- [WORK TO BE COMPLETED] Quote the records that follow in full, leaving the pictures out.

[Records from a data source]
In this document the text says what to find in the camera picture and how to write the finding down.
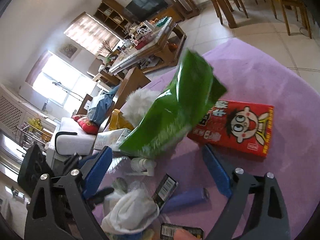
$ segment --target purple tablecloth
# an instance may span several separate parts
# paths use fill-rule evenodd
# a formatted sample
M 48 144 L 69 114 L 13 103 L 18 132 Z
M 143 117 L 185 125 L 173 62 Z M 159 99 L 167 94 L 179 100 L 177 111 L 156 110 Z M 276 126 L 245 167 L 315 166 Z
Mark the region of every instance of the purple tablecloth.
M 232 39 L 205 53 L 204 58 L 214 67 L 214 74 L 228 88 L 226 100 L 273 105 L 274 127 L 269 153 L 264 162 L 226 158 L 248 173 L 263 176 L 275 174 L 289 215 L 291 239 L 308 222 L 320 201 L 320 96 L 294 72 L 282 66 L 264 52 Z M 163 90 L 175 70 L 153 80 L 146 88 Z M 201 227 L 205 235 L 220 216 L 227 199 L 221 195 L 203 163 L 199 147 L 184 138 L 175 148 L 171 159 L 157 160 L 156 175 L 148 178 L 148 187 L 155 190 L 165 173 L 179 182 L 177 193 L 194 187 L 206 187 L 210 201 L 168 214 L 171 223 Z M 110 185 L 107 174 L 101 183 Z M 244 211 L 237 234 L 243 229 Z

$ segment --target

- [RESPONSE BOX]
In this document the text says what to find in the camera picture and how to write the finding down.
$ segment --target purple tablecloth
# an instance may span several separate parts
# paths use fill-rule evenodd
# a formatted sample
M 48 144 L 69 114 L 13 103 L 18 132 Z
M 143 117 L 185 125 L 173 62 Z M 159 99 L 167 94 L 179 100 L 177 111 L 156 110 Z M 276 126 L 245 167 L 315 166 Z
Mark the region of every instance of the purple tablecloth.
M 232 39 L 205 53 L 204 58 L 214 67 L 214 74 L 228 88 L 226 100 L 273 105 L 274 127 L 269 153 L 264 162 L 226 158 L 248 173 L 263 176 L 275 174 L 289 215 L 291 239 L 308 222 L 320 201 L 320 96 L 294 72 L 282 66 L 264 52 Z M 163 90 L 175 70 L 153 80 L 146 88 Z M 201 227 L 205 235 L 220 216 L 227 199 L 221 195 L 203 163 L 199 147 L 184 138 L 175 148 L 171 159 L 157 160 L 156 175 L 148 178 L 148 187 L 155 190 L 165 173 L 179 182 L 177 193 L 194 187 L 206 187 L 210 201 L 168 214 L 171 223 Z M 110 185 L 107 174 L 101 183 Z M 244 211 L 237 234 L 243 229 Z

$ segment --target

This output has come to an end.